The most important decision when using machine learning to predict the structure–property relationships of nanomaterials is which structures to include in the training set.¹ Unlike conventional physics-based and phenomenological models, which can be capable of reliable extrapolation,^2,3 machine learning excels at interpolation,^4,5 so it is essential that the training set contains a diverse set of samples that comprehensively cover the configuration space.^6–8 Training sets do not need to be exhaustive,⁹ but some configuration spaces are combinatorial,^10,11 making it difficult to decide what to exclude without compromising predictive performance. The value of a machine learning-based structure–property relationship is that it can predict the properties of unseen nanomaterials, and this is redundant if almost all samples must be seen to ensure the results are reliable. One way to overcome this dilemma is to undertake an exploratory (preliminary) study using limited numbers of samples with extreme diversity, and measure exactly what each structure is doing to the model and its ability to predict the properties.

eXplainable AI (XAI)¹² provide a suite of post-hoc model-agnostic methods capable of forensic examination of machine learning models.¹³ XAI can help researchers understand which structural features are most important to the underlying prediction,¹⁴ regardless of the model architecture, and therefore how removing structural features during data pre-processing impacts the outcome.^15–17 XAI can also help researchers understand which individual structures are most influential,^18,19 and how decisions to remove outliers or restrict the configurations space to sub-set of samples affects property predictions. This can assist in data valuation, and inform data acquisition to insure that costly or time-consuming experiment are focused on structures that improve performance. Recently a new method known as RSHAP was reported^20,21 that decomposes the residual of model predictions to explain how sample instances contribute to the prediction of themselves and others, and how choosing the right data can make a difference.

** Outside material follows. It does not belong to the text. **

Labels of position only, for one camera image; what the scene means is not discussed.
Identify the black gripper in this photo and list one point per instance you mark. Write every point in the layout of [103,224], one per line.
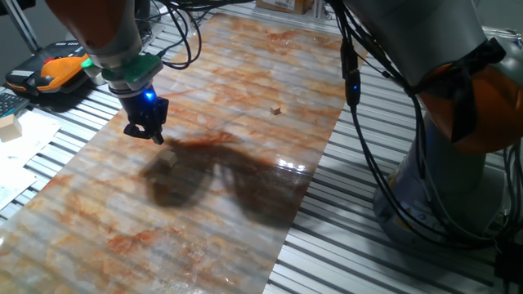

A long standing topic in nanoscience has been the relationship between the morphology of nanoparticles and their properties.^22–28 It has been well-established that some properties are shape-dependent,^29–32 and there is compelling evidence that other properties are affected by the overall shape,^33,34 particularly those related to the surfaces.^35,36 In these cases it is clear that a diverse range of shapes should be included in predictive studies to capture latent relationships, but it is unclear which shapes and how many of them. In this study we apply the RSHAP approach to a modest set of gold nanoparticles to identify which morphologies contribute most to the residual of models predicting the ionisation potential (IP) and the electron affinity (EA), using a public data set originally generated with electronic structure simulations. We compare models trained using features describing the structure of entire nanoparticles or those describing just the surfaces, and find that different shapes can improve overall model performance and the ability to accurately predict the charge transfer properties of other shapes.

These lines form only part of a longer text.